On 12/29/2013 1:28 PM, Jason Resch wrote:
On Sun, Dec 29, 2013 at 2:25 PM, meekerdb <meeke...@verizon.net
<mailto:meeke...@verizon.net>> wrote:
On 12/29/2013 5:56 AM, Bruno Marchal wrote:
On 28 Dec 2013, at 22:23, meekerdb wrote:
On 12/28/2013 4:09 AM, Bruno Marchal wrote:
For a long time I got opponent saying that we cannot generate
computationally a
random number, and that is right, if we want generate only that numbers.
but a
simple counting algorithm generating all numbers, 0, 1, 2, ....
6999500235148668,
... generates all random finite incompressible strings,
How can a finite string be incompressible? 6999500235148668 in base
6999500235148669 is just 10.
You can define a finite string as incompressible when the shorter
combinators to
generate it is as lengthy as the string itself.

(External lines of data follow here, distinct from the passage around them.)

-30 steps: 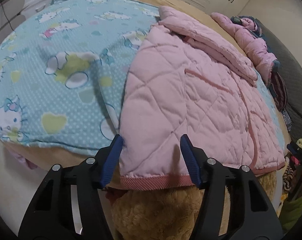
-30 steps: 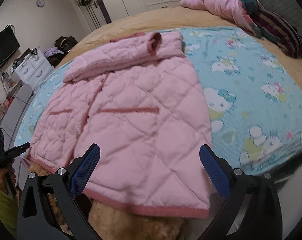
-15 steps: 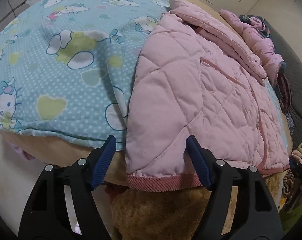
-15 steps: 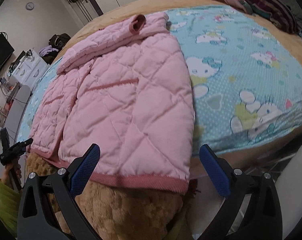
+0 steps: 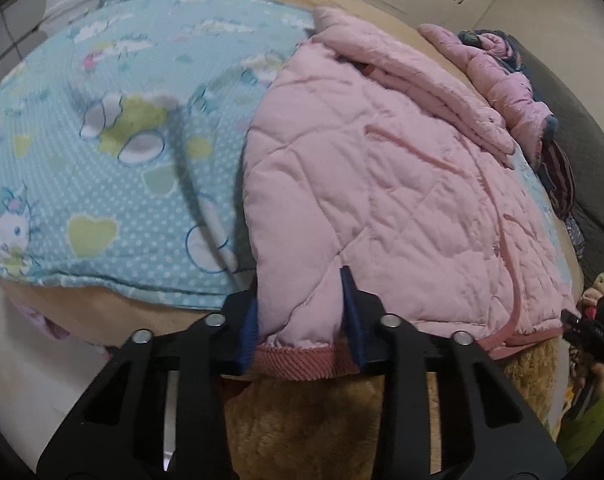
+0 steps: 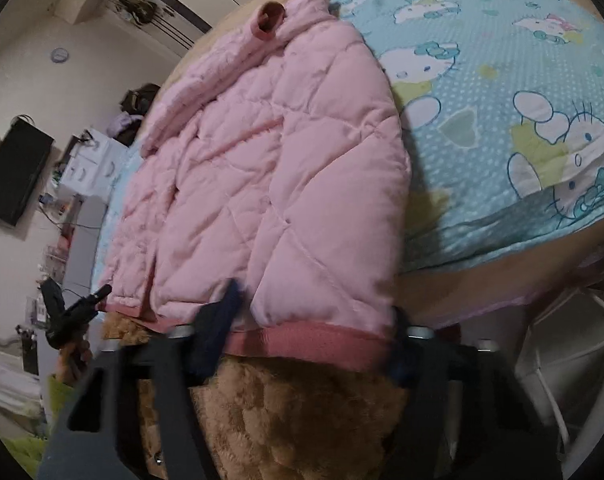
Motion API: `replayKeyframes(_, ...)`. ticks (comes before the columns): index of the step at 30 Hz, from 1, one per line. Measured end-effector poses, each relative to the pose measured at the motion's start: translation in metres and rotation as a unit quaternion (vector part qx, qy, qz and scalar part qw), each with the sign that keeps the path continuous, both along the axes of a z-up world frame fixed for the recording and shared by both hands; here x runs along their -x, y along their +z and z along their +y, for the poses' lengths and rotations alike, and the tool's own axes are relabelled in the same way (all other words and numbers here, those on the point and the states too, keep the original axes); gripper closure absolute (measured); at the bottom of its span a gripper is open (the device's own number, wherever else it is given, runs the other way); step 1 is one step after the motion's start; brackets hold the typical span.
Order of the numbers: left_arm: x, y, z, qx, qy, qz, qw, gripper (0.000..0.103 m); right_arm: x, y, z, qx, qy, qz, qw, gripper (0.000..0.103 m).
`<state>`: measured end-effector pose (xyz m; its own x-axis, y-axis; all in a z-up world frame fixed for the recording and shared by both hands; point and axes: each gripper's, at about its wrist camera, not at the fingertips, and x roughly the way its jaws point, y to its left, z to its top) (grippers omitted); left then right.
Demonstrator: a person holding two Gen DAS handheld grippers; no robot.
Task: Fold large clothes
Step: 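Close both tools on the ribbed hem of the jacket, then lift the gripped hem with both tools and fold it toward the collar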
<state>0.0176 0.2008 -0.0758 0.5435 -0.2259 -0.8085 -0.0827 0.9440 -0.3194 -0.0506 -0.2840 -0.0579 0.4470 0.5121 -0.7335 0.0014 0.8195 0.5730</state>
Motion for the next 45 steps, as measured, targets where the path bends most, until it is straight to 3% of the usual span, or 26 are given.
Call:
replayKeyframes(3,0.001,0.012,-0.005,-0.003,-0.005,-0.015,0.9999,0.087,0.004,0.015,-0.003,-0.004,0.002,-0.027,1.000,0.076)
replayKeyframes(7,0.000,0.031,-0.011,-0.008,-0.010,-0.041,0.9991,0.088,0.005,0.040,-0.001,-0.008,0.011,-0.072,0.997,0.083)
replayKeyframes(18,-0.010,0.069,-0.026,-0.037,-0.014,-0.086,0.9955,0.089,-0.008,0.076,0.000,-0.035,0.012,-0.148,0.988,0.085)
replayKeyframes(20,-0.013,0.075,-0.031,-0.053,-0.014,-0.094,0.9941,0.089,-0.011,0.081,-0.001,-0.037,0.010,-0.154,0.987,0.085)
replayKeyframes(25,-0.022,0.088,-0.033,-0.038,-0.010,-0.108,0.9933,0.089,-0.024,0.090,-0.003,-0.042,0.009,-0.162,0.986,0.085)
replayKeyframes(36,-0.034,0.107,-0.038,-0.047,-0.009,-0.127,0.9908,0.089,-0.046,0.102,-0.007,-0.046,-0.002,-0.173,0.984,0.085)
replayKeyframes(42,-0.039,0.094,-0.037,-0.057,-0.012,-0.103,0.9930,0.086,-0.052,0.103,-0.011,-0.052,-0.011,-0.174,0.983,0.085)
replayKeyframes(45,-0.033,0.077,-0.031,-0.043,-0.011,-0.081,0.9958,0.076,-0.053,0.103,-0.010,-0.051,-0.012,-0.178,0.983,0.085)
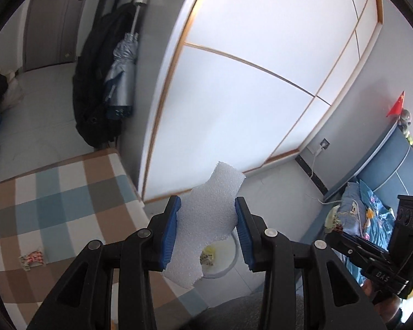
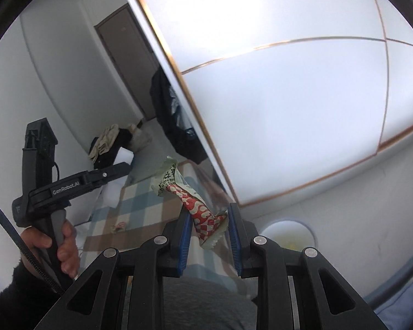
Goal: Collect trash
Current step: 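Lift the foam and wrapper and carry both tools over the bin, then open the right tool over the bin while the left tool releases the foam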
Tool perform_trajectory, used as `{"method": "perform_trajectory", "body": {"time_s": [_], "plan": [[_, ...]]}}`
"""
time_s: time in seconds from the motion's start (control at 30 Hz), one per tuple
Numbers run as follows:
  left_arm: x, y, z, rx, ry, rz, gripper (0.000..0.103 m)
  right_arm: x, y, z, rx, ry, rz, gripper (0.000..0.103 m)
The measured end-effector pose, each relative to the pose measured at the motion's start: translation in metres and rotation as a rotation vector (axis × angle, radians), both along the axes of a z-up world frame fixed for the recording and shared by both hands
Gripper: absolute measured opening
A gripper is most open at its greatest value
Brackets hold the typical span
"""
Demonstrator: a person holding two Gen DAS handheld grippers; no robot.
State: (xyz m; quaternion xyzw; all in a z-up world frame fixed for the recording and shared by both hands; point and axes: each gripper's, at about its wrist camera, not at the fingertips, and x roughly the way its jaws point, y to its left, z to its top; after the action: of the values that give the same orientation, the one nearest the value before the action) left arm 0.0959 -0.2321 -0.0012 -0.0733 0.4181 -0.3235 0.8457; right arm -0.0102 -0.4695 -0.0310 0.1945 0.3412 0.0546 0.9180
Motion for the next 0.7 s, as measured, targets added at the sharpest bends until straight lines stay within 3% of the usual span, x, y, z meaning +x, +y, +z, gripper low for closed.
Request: {"method": "perform_trajectory", "body": {"time_s": [0.33,0.7], "plan": [[0.02,-0.078,-0.052,0.023,0.221,-0.212,0.034,0.027,-0.062,-0.106,0.112,0.252,-0.132,0.024],[0.046,-0.125,-0.113,0.087,0.437,-0.271,0.034,0.066,-0.079,-0.206,0.207,0.478,-0.135,0.024]]}}
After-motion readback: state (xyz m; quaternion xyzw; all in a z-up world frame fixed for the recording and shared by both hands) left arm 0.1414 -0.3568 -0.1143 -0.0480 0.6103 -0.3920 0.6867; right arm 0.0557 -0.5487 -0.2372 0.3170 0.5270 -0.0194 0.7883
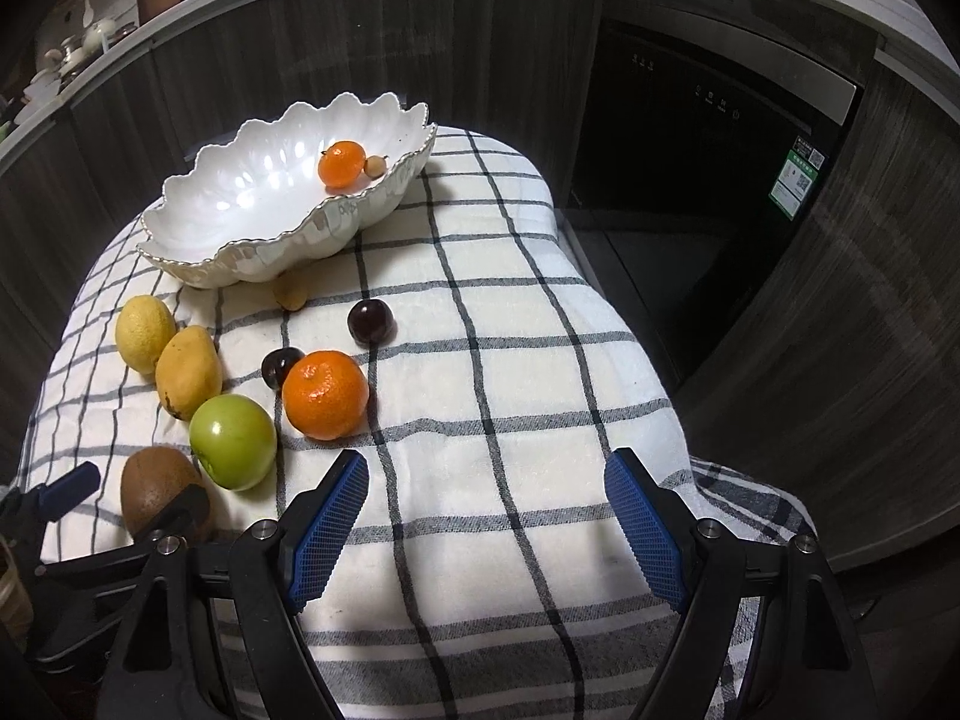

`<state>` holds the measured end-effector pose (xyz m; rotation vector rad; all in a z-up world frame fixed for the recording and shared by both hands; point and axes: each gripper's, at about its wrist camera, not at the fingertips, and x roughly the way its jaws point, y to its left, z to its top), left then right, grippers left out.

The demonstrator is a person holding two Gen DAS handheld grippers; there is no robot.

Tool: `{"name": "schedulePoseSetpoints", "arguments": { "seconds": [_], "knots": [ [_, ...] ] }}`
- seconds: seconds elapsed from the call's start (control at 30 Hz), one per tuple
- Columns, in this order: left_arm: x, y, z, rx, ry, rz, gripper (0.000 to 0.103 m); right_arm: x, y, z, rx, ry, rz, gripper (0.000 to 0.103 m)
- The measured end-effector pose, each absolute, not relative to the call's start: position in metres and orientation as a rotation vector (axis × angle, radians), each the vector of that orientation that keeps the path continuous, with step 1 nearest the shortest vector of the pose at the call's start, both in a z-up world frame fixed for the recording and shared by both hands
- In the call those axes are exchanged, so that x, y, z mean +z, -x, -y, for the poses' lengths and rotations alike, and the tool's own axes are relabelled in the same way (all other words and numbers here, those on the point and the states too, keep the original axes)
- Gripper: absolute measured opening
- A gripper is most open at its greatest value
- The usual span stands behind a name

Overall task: Organize fruits
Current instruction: 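Withdraw both grippers from the bowl back toward the remaining fruits, then grasp the kiwi with the left gripper while the right gripper grasps the green apple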

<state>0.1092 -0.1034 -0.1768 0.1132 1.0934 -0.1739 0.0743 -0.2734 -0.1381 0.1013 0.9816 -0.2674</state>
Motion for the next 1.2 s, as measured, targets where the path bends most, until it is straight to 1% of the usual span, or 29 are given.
{"name": "schedulePoseSetpoints", "arguments": {
  "seconds": [0.07,0.13,0.2,0.23,0.27,0.5,0.77,0.93,1.2],
  "knots": [
    [-0.183,-0.11,0.103,-0.185,-0.094,-1.115,0.083,-0.139,-0.075,0.274,-0.269,-0.102,-0.984,0.082],
    [-0.186,-0.11,0.104,-0.193,-0.088,-1.122,0.079,-0.14,-0.075,0.274,-0.268,-0.102,-0.985,0.082],
    [-0.187,-0.11,0.105,-0.207,-0.083,-1.126,0.073,-0.14,-0.075,0.275,-0.265,-0.108,-0.985,0.082],
    [-0.186,-0.11,0.106,-0.221,-0.077,-1.126,0.066,-0.14,-0.074,0.275,-0.266,-0.11,-0.985,0.082],
    [-0.186,-0.11,0.107,-0.23,-0.076,-1.126,0.065,-0.14,-0.074,0.276,-0.267,-0.114,-0.983,0.082],
    [-0.183,-0.107,0.104,-0.232,-0.081,-1.124,0.064,-0.138,-0.073,0.274,-0.266,-0.104,-0.978,0.082],
    [-0.162,-0.108,0.087,-0.221,-0.071,-1.074,0.064,-0.125,-0.077,0.261,-0.236,-0.092,-0.964,0.082],
    [-0.15,-0.11,0.073,-0.208,-0.058,-1.047,0.064,-0.118,-0.085,0.248,-0.196,-0.094,-0.952,0.082],
    [-0.143,-0.112,0.033,-0.127,-0.058,-1.013,0.064,-0.126,-0.104,0.211,-0.112,-0.077,-0.976,0.082]
  ]
}}
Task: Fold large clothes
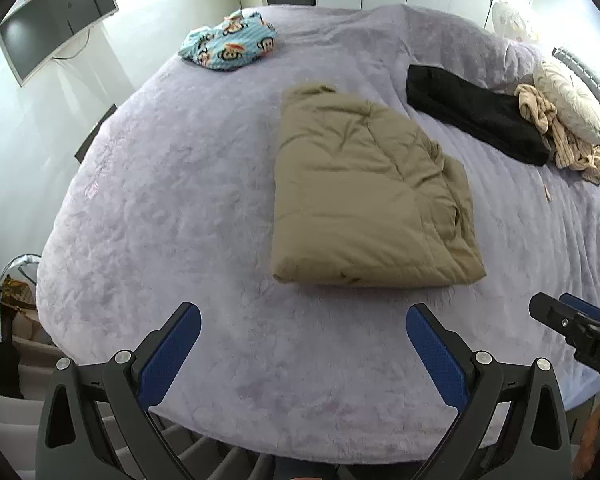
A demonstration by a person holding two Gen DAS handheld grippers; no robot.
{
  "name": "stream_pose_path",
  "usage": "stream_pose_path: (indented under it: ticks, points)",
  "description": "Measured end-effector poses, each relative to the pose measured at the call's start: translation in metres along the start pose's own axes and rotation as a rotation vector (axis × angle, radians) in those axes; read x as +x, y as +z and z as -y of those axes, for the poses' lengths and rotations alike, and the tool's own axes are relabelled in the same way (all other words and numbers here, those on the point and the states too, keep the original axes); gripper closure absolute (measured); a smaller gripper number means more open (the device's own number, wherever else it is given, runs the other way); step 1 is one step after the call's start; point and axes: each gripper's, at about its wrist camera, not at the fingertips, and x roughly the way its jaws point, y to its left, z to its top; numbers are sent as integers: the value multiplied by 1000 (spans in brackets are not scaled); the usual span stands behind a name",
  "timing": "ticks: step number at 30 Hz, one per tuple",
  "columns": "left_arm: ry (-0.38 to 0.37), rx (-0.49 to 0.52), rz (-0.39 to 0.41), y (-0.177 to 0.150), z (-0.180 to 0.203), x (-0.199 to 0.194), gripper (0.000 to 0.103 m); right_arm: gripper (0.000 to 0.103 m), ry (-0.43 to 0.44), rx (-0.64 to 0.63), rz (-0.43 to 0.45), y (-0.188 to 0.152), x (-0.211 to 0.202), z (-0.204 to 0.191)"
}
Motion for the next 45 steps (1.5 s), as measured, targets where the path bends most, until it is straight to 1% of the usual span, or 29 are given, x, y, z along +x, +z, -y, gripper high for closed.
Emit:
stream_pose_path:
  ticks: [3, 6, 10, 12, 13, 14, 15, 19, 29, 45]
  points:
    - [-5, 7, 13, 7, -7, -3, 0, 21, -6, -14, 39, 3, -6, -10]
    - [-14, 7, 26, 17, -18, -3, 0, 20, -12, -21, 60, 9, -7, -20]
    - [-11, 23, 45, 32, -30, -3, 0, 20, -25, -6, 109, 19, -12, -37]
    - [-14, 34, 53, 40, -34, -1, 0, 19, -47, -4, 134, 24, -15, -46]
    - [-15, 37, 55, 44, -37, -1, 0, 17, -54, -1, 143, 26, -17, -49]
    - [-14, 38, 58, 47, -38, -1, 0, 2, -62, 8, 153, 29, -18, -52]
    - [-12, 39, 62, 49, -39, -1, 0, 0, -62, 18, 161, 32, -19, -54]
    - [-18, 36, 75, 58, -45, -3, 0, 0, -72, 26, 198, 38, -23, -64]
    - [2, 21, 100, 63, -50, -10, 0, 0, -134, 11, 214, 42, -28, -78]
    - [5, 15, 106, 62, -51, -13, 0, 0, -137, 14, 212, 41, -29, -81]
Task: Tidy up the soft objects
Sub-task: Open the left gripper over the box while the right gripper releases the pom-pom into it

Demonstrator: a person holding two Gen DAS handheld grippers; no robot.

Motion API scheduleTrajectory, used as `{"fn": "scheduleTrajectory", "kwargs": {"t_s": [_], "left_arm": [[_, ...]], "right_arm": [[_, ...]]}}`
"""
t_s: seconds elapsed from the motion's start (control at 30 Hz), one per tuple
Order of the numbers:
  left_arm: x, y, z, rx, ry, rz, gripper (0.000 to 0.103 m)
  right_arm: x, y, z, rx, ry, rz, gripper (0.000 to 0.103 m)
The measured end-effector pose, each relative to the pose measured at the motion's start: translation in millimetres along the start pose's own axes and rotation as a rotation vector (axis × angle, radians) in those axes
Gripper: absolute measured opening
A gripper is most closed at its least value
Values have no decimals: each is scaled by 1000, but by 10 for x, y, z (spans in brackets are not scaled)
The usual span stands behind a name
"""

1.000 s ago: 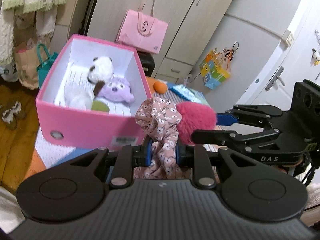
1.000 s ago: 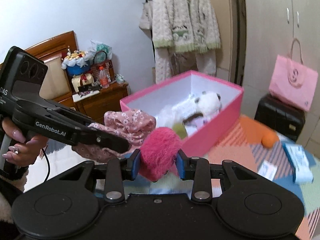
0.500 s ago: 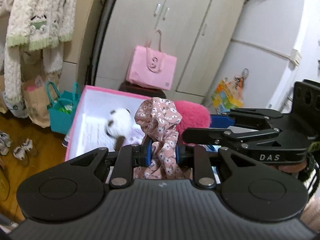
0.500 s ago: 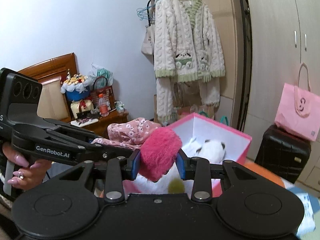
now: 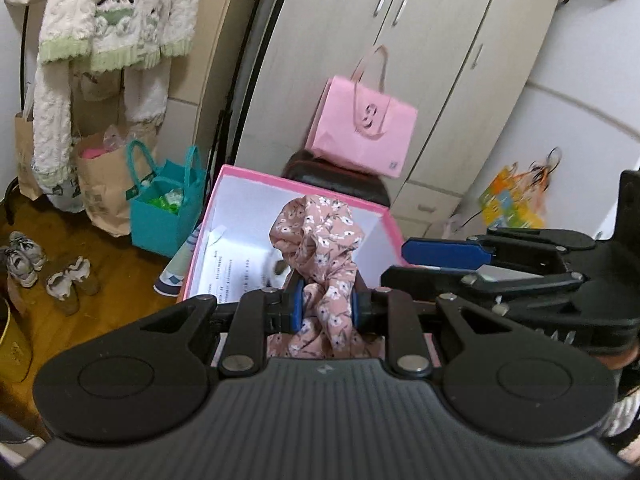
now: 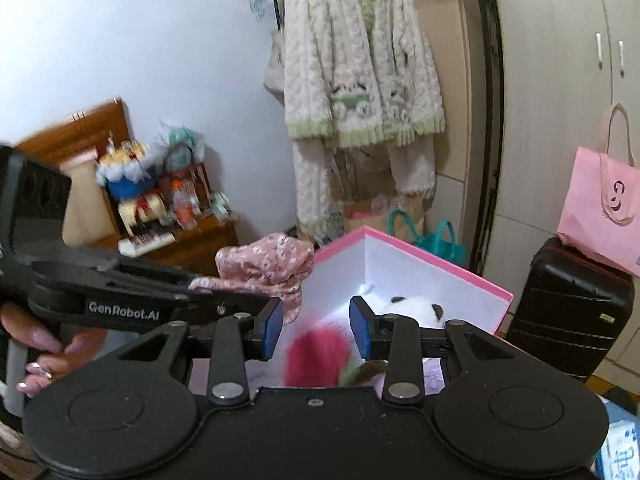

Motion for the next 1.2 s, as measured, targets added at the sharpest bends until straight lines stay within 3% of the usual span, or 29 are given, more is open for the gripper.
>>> {"fn": "scheduleTrajectory", "kwargs": {"t_s": [0.07, 0.1, 0.33, 0.4, 0.43, 0.47, 0.63, 0.83, 1.2], "left_arm": [[15, 173, 60, 41, 11, 39, 21], [11, 251, 84, 62, 17, 59, 21], [-16, 484, 122, 137, 91, 119, 24], [-14, 517, 120, 147, 93, 121, 32], [-8, 535, 125, 153, 94, 123, 44], [-1, 538, 125, 158, 95, 119, 49], [4, 360, 118, 172, 111, 73, 64], [-82, -9, 75, 151, 128, 46, 71], [-207, -637, -367, 78, 277, 15, 84]], "right_arm": [[-28, 193, -48, -2, -4, 43, 37], [-39, 281, -70, 1, -6, 63, 28], [-207, 572, -204, 14, 37, 140, 27], [-207, 542, -212, 9, 36, 134, 27], [-211, 510, -217, 4, 38, 128, 27], [-206, 493, -240, 0, 41, 123, 27], [-273, 252, -352, -63, 57, 100, 29], [-454, -77, -338, -122, 41, 94, 34], [-617, -663, -77, -189, -4, 71, 61]]}}
Point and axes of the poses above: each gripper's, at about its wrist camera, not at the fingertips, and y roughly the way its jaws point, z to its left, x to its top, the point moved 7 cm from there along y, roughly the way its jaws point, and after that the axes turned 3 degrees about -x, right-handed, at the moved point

This definition is not universal for a finite amount of short sequences
which
indeed will depend of the language used (here combinators).
Then you can show that such a definition can be made universal by adding
some
constant, which will depend of the universal language.
It can be shown that most (finite!) numbers, written in any base, are
random in
that sense.
Of course, 10 is a sort of compression of any string X in some base, but if
you
allow change of base, you will need to send the base with the number in the
message. If you fix the base, then indeed 10 will be a compression of that
particular number base, for that language, and it is part of
incompressibility
theory that no definition exist working for all (small) numbers.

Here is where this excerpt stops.